Pandora's box gapes open and the word "occult" (literally: "hidden") has lost its shine in this Silent Revolution of Truth.


LAWYERS WEEKLY

Pro bono effort muzzles religion slur

By Alex Boxsell

http://www.lawyersweekly.com.au/articles/32/0C047B32.asp?Type=53&Category=853



A RUNAWAY slur about religion Ordo Templi Orientis (OTO), unwittingly let loose on the internet by
the Child Sexual Abuse Prevention Program Inc (CSAPP), was reined in by DLA Phillips Fox in
Melbourne.

Overseen by national pro bono partner, David Leggatt, but run by solicitor Cathryn Prowse, the case
was only the second time that the controversial Religious and Racial Tolerance Act 2001 (Vic) has
been tested.

With about 3000 members in the US and only 60 in Australia, Prowse said the initial hurdle lay in
trying to prove that OTO was a recognised religion, in order for the Act to apply. In view of this, she
spent a considerable time with members of OTO, compiling very detailed witness statements.

“It had been on foot for about a year and half [and] it was relatively active the entire time,” Prowse
said.

“To get to a hearing with the OTO members and having to detail all of their practices and beliefs …
was quite a large effort.”

The law suit arose after CSAPP had published on its website a document that alleged OTO was
engaged in satanic or religious ritualistic sexual abuse of children.
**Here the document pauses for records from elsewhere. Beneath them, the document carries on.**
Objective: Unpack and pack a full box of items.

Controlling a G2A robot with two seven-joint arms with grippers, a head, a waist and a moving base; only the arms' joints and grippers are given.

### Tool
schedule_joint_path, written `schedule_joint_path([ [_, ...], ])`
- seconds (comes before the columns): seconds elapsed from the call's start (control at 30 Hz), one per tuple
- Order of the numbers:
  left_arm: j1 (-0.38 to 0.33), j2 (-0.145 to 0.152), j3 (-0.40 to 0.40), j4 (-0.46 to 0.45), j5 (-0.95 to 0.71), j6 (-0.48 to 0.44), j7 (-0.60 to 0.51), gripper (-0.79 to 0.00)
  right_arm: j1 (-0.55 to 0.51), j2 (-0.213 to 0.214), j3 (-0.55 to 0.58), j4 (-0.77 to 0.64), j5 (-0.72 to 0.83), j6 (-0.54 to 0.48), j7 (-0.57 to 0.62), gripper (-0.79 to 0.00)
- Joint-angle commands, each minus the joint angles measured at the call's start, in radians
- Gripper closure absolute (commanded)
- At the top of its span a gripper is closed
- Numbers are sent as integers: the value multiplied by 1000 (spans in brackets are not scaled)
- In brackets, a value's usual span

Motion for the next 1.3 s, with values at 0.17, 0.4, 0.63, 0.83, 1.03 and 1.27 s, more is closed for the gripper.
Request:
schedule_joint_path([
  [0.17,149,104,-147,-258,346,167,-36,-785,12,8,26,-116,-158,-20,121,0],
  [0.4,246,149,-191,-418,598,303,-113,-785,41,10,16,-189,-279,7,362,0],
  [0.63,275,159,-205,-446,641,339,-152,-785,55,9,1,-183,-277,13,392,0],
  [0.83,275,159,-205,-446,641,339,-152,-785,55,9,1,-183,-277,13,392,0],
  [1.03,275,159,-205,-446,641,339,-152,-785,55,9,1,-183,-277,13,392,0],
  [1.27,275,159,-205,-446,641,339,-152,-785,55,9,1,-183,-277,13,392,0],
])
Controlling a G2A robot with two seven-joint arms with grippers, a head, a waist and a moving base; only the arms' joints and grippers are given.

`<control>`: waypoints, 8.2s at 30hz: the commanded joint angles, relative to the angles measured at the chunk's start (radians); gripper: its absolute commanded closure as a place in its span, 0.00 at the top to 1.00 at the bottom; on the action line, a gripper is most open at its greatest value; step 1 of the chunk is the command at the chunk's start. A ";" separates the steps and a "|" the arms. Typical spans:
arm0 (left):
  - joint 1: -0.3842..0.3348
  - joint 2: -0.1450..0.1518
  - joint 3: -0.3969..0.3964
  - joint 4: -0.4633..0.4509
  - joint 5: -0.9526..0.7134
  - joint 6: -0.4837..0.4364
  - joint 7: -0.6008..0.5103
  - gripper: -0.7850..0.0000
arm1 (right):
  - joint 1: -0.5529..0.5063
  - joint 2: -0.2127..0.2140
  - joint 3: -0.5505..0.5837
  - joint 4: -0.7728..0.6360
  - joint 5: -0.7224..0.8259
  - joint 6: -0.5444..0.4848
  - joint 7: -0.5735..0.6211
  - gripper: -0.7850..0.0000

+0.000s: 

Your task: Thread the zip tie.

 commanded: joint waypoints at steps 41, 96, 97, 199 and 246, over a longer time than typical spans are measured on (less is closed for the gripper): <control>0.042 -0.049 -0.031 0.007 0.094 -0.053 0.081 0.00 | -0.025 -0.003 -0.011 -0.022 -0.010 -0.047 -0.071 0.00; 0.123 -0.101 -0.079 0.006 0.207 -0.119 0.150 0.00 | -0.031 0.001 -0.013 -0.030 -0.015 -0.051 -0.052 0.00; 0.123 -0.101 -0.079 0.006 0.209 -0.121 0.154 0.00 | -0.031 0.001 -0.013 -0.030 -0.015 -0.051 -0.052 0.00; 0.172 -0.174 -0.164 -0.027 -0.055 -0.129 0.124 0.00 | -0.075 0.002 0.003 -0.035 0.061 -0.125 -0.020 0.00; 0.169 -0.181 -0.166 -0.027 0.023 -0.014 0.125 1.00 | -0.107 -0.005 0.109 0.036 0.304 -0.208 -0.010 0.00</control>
The document quickly spread
across the world, even becoming fodder for conspiracy theorists who alleged the OTO’s practices
had infiltrated the highest echelons of government.
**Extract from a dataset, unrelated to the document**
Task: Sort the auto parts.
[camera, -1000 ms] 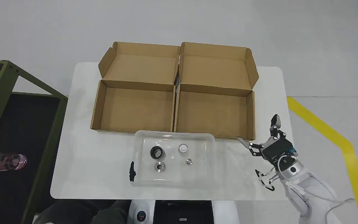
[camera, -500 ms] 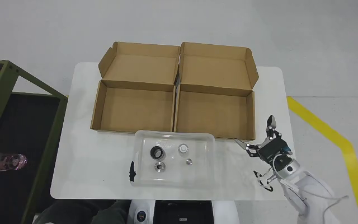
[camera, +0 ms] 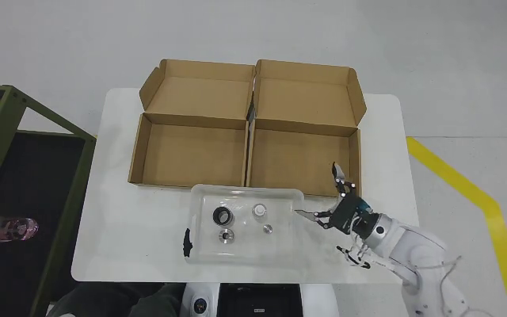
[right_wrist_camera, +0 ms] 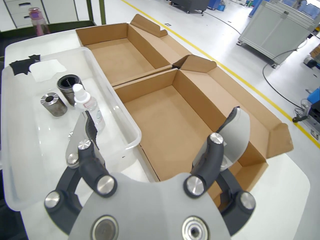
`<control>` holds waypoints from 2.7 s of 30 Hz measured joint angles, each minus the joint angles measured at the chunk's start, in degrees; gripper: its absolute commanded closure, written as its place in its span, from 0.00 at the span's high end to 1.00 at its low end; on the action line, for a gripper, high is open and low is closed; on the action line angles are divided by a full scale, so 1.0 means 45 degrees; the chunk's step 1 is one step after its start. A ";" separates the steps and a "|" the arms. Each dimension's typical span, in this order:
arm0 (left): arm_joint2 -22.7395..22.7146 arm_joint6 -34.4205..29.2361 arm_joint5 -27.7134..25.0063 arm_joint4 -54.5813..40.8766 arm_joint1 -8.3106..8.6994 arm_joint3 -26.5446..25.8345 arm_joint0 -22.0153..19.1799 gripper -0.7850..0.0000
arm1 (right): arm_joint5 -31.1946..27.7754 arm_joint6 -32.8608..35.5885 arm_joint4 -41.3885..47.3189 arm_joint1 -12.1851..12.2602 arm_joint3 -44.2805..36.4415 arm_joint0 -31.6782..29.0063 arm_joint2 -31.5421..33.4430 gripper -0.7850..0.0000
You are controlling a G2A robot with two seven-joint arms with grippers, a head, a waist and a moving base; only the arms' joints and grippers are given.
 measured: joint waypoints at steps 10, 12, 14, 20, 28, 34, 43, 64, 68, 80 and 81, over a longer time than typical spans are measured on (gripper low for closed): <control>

After discovering the document, OTO issued a complaint of racial vilification under the Act, and was
referred to Phillips Fox by the Public Interest Law Clearing House (PILCH), Victoria.
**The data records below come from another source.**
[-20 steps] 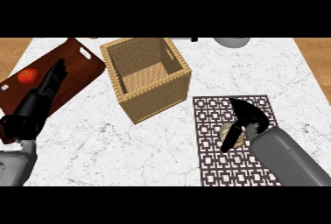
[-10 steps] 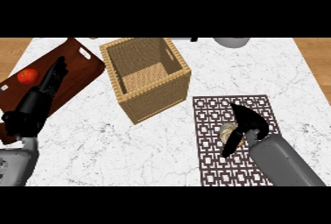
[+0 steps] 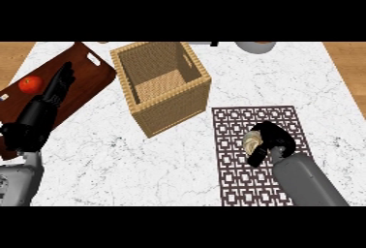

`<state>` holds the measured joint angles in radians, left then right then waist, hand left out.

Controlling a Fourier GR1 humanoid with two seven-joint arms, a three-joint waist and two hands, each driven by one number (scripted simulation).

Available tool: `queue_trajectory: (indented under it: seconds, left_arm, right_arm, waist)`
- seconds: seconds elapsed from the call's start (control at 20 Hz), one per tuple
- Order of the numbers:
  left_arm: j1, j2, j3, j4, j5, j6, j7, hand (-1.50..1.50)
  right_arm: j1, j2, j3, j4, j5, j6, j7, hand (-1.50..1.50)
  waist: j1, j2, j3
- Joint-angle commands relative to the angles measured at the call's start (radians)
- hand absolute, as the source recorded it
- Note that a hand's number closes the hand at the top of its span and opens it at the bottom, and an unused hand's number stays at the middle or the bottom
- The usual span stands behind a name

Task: Pick the cupcake from the placemat and place it in the basket

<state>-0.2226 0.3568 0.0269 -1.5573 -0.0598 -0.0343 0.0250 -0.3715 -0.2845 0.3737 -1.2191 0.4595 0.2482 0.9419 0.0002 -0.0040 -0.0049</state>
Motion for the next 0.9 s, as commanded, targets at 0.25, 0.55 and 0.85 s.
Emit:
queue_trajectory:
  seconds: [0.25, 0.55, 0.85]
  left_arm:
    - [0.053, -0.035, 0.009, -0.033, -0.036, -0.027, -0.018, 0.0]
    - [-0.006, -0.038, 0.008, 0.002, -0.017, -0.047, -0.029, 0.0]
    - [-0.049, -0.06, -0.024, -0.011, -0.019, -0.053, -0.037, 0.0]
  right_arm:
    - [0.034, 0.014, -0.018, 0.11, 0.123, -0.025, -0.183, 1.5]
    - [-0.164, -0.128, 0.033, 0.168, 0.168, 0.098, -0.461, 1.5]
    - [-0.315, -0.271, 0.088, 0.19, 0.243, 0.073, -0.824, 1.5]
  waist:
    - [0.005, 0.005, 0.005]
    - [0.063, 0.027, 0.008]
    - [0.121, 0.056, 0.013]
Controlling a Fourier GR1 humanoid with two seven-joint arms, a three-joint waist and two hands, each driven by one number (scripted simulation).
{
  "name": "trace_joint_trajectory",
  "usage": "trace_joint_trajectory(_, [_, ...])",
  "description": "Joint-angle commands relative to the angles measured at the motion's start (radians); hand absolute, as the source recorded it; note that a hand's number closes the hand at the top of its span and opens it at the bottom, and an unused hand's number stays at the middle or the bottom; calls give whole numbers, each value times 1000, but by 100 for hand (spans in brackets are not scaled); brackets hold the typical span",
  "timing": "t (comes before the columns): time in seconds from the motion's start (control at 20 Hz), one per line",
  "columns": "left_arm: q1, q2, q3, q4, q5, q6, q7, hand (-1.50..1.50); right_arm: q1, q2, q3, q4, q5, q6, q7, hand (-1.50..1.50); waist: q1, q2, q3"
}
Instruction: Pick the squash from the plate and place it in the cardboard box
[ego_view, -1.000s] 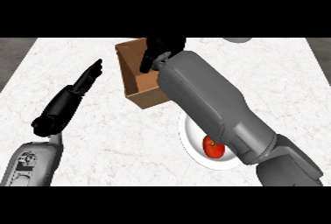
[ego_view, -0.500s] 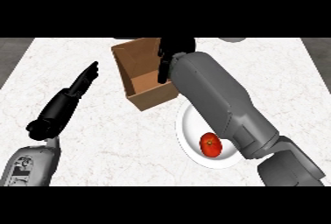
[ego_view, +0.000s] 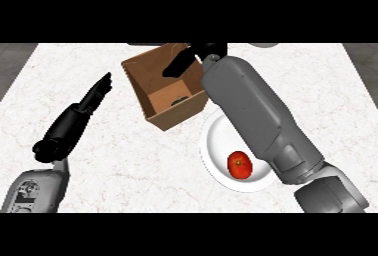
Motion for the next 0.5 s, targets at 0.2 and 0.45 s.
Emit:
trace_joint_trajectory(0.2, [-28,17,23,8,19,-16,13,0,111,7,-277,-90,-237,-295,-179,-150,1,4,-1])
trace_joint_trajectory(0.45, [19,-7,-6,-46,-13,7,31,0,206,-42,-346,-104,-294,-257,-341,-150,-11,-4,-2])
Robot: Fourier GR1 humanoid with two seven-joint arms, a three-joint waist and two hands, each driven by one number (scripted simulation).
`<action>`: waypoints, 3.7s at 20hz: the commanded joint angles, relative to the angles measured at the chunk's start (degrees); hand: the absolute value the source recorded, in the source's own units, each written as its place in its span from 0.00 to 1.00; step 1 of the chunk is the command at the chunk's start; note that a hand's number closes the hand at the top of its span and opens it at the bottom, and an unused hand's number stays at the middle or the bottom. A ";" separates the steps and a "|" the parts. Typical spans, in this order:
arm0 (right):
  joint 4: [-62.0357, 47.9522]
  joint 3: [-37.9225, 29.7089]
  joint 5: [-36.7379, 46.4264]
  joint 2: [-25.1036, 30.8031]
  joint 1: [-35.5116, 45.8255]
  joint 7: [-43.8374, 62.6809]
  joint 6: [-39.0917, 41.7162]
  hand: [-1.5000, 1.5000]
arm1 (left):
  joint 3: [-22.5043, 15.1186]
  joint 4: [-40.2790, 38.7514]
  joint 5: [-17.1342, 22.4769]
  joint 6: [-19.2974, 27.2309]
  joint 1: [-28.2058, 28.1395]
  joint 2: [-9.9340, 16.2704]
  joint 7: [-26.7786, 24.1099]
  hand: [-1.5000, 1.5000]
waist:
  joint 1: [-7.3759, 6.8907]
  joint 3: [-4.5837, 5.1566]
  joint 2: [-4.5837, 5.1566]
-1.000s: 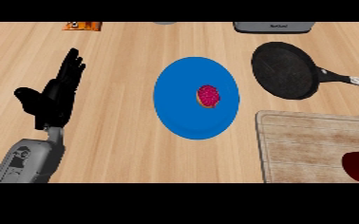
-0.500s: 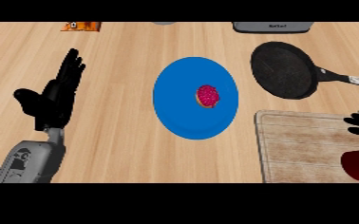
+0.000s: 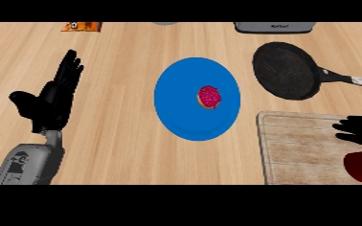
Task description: Pick the can from the cutting board and place it in the pan
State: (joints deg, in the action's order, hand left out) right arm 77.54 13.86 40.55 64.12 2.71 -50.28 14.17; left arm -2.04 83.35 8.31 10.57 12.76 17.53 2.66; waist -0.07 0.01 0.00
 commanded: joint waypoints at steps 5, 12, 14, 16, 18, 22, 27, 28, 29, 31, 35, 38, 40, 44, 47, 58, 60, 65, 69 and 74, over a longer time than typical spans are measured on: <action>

“What was really interesting about this case was that there were these private people who found
themselves the subject of an email campaign – that they were engaging, because of their beliefs, in
paedophilia, child sacrifice and satanic acts – which were just vile,” Leggatt said.

“[Prowse] did an exceptional job, in what is very demanding work,” he said. “It was very emotional.
They were very serious allegations, and as we were going into new territory there was just a lot of
heat in the matter.”

Leggatt said pro bono cases, such as this one, are actively encouraged by the firm, with lawyers
urged to dedicate five per cent of their professional time to the cause.

Manager of the public interest scheme, Tabitha Lovett, said PILCH’s membership is made up of 28
law firms, 7 corporate in-house legal departments, 3 professional organisations, 5 universities and
27 community legal centres. Individual cases are assessed on merit by PILCH, and the likelihood of
either testing legislation, or serving the public interest.

“We try and spread the work out across all the firms,” Lovett said. “It’s really a case of trying to
match [the work] with firms that have got expertise in the area, [assuming] they’ve actually got the
resources to run the matter.”

Phillips Fox ultimately succeeded in showing the document had no factual basis, with CSAPP and the
original author being forced to formerly withdraw their allegations. Lovett said both PILCH and the
client were very pleased with the settlement, arrived at in the Victorian Civil and Administrative
Tribunal, human rights division last week.